Williams, 38, has a history of blood clots and pulmonary embolisms. She faced life-threatening complications following her Sept. 1, 2017, childbirth that confined her to a bed for six weeks. She said her daily routine was surgery and that she lost count after the first four.

More recently, Williams enjoyed “every part” of the last six months at home in Florida, her longest time grounded since her teens.

“I’ve been a little neurotic, to an extent,” on health and safety, she said. “Everyone in the Serena bubble is really protected.”

Williams is entered to play next week in Lexington and at consecutive tournaments in New York City later this month — the Western & Southern Open and U.S. Open, the latter starting Aug. 31.

Williams is the highest-ranked player in the Lexington field at No. 9. Others include 2017 U.S. Open champion Sloane Stephens, older sister Venus Williams and 16-year-old Coco Gauff.

She has been bidding ever since having daughter Olympia to tie Margaret Court‘s record 24 Grand Slam singles titles, albeit many of Court’s crowns came before the Open Era and, notably at the Australian Open, against small fields lacking the world’s best players. Williams reached the last two Wimbledon and U.S. Open finals, losing all of them.

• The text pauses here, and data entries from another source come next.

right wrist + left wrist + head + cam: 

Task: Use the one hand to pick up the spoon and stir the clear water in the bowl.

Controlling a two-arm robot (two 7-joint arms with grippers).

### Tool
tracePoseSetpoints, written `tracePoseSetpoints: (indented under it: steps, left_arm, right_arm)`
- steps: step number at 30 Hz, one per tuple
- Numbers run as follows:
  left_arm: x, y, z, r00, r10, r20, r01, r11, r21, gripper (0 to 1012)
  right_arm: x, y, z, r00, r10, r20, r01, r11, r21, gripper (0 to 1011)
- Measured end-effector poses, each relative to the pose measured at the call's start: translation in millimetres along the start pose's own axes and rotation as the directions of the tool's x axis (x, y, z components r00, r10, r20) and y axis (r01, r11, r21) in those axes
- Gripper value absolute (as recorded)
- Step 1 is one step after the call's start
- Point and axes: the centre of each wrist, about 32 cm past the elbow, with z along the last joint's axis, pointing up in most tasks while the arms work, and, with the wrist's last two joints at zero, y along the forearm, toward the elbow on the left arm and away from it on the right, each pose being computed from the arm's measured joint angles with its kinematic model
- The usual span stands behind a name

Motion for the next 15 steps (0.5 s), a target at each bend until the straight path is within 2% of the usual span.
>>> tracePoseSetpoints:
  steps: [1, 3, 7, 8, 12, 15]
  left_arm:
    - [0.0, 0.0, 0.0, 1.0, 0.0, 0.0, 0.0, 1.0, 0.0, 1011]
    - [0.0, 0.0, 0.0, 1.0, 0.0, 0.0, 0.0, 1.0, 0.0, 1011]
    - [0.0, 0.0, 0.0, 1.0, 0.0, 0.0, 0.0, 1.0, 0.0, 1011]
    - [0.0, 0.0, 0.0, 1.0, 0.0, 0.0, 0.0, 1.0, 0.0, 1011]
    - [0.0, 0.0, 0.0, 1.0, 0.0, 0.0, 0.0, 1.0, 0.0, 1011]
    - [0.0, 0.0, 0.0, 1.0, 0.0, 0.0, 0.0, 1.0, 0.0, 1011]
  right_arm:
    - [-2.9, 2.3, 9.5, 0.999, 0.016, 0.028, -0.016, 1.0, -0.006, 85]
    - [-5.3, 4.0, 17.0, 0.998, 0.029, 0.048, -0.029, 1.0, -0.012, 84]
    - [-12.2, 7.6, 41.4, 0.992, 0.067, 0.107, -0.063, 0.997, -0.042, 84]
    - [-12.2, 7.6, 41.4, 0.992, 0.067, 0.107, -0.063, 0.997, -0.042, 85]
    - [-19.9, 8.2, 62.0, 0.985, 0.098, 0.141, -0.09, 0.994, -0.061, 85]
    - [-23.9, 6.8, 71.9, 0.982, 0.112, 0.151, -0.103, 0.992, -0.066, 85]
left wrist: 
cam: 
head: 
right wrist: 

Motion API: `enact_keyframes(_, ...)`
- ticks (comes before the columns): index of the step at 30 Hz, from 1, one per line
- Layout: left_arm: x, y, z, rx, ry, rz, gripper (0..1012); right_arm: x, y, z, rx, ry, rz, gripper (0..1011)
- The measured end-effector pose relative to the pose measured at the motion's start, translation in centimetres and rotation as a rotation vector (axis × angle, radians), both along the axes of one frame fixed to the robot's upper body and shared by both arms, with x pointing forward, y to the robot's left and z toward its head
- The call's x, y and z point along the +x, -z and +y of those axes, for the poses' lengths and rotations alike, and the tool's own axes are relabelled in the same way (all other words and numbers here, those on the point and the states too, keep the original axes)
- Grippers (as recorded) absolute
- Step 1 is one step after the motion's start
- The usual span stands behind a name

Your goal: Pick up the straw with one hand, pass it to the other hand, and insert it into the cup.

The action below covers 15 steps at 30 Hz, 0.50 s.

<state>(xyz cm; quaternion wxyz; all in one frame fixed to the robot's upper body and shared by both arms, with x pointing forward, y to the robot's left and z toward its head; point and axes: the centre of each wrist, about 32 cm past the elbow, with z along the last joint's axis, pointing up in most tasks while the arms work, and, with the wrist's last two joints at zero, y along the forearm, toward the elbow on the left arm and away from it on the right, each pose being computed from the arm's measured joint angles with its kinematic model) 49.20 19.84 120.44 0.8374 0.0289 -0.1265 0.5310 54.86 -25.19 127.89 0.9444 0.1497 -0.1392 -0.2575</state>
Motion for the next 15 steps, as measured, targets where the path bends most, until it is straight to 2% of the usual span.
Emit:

She showed her seriousness in committing early to this year’s U.S. Open by installing a court at home with the same surface. Three of the top 10 female singles players already said they will skip the U.S. Open due to travel and/or virus concerns, including No. 1 Ash Barty.

“Tennis is naturally a socially distanced sport, so it was kind of easy to go back and just walk on my side of the court and have my hitter walk on his side of the court,” Williams said.

The French Open starts two weeks after the U.S. Open ends. Williams was asked if she will fly to Europe for tournaments this autumn.

“I see myself doing it all, if it happens,” she said.

The Tokyo Olympics are too far away to make plans.

“We’ll have to kind of wait to see what happens in the fall,” she said. “One thing I have learned with this pandemic is don’t plan.”